▶ [Try it]: State how many lines in the listing below include the word "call", and add nothing besides the number.

*** Block opens ***

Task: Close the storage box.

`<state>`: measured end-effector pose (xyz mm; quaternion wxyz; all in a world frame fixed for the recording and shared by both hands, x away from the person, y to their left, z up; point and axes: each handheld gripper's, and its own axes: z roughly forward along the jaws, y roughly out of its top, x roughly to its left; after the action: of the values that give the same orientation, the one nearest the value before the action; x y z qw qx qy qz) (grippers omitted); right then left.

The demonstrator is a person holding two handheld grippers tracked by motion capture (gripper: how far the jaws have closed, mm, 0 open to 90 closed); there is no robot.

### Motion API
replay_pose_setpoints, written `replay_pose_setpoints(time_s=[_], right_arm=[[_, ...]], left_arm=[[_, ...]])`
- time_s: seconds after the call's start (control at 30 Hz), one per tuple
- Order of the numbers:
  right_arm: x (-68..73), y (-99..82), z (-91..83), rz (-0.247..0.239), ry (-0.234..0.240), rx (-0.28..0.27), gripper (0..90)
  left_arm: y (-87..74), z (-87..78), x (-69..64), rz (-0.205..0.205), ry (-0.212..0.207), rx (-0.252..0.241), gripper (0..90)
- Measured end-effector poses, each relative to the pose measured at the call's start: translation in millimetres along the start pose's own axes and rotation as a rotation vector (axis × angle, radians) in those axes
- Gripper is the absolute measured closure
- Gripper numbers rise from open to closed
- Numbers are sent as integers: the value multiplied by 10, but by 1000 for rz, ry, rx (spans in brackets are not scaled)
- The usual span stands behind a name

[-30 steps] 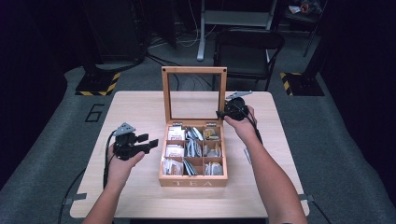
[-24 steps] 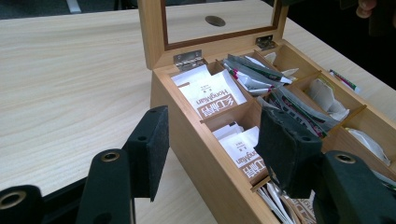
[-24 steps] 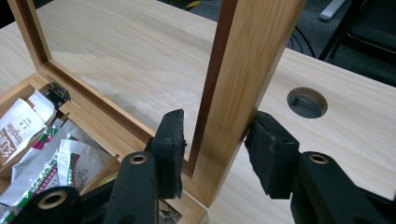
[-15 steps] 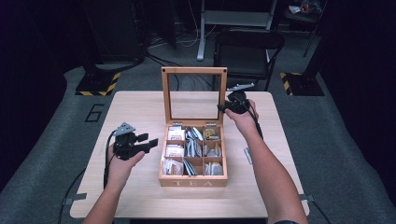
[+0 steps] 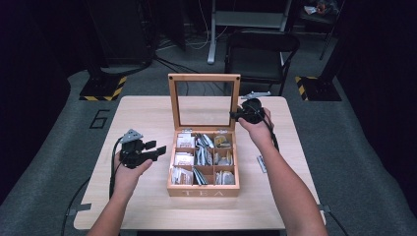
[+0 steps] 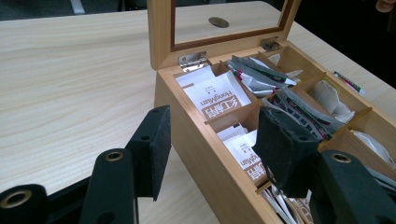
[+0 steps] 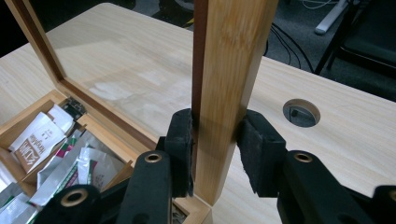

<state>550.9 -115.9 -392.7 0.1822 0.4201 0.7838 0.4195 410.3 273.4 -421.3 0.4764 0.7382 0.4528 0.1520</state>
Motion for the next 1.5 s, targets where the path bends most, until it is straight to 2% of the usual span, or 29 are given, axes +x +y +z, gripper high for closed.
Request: replay_pose_setpoints(time_s=[0.17, 0.3, 0.37, 0.47, 0.7, 0.73, 0.8, 0.9, 0.97, 1.03, 1.1, 1.2, 1.3, 1.4, 1.5], right_arm=[[57, -57, -71, -32, -1, -24, 650], [73, -99, -107, -29, 8, -44, 644], [74, -113, -140, -18, 20, -74, 627], [90, -88, -195, -12, 24, -103, 620], [94, -13, -287, -44, 30, -117, 638], [92, -17, -296, -44, 34, -114, 638], [105, -19, -306, -35, 36, -110, 638], [114, -18, -314, -53, 32, -107, 637], [126, -20, -327, -50, 31, -99, 636], [137, -14, -336, -58, 28, -107, 632], [147, 11, -374, -63, 33, -119, 631], [168, 42, -402, -93, 25, -108, 637], [182, 41, -409, -93, 22, -102, 639], [188, 30, -416, -97, 20, -106, 638], [197, 16, -427, -107, 19, -110, 637]], left_arm=[[15, 1, -1, 3, -8, -9, 452], [18, 10, -17, 4, -18, -16, 452], [20, 9, -15, 7, -21, -11, 452], [24, 6, -9, -8, -23, -19, 452], [44, 8, -10, -5, -24, -22, 452], [56, 10, -8, 11, -26, -16, 452], [81, 17, -28, 13, -32, -17, 453], [136, 30, -45, 27, -33, -16, 452], [158, 49, -36, 23, -34, -28, 452], [168, 98, -4, -3, -44, -31, 453], [183, 125, 26, -2, -42, -4, 454], [270, 149, 50, 8, -29, -9, 458], [383, 150, 47, 14, -17, -26, 459], [534, 156, 46, 66, -1, -28, 459], [664, 182, 54, 77, -2, -28, 459]])
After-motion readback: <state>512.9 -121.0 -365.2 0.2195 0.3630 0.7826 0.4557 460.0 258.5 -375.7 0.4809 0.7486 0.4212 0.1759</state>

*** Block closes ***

▶ [Task answer]: 2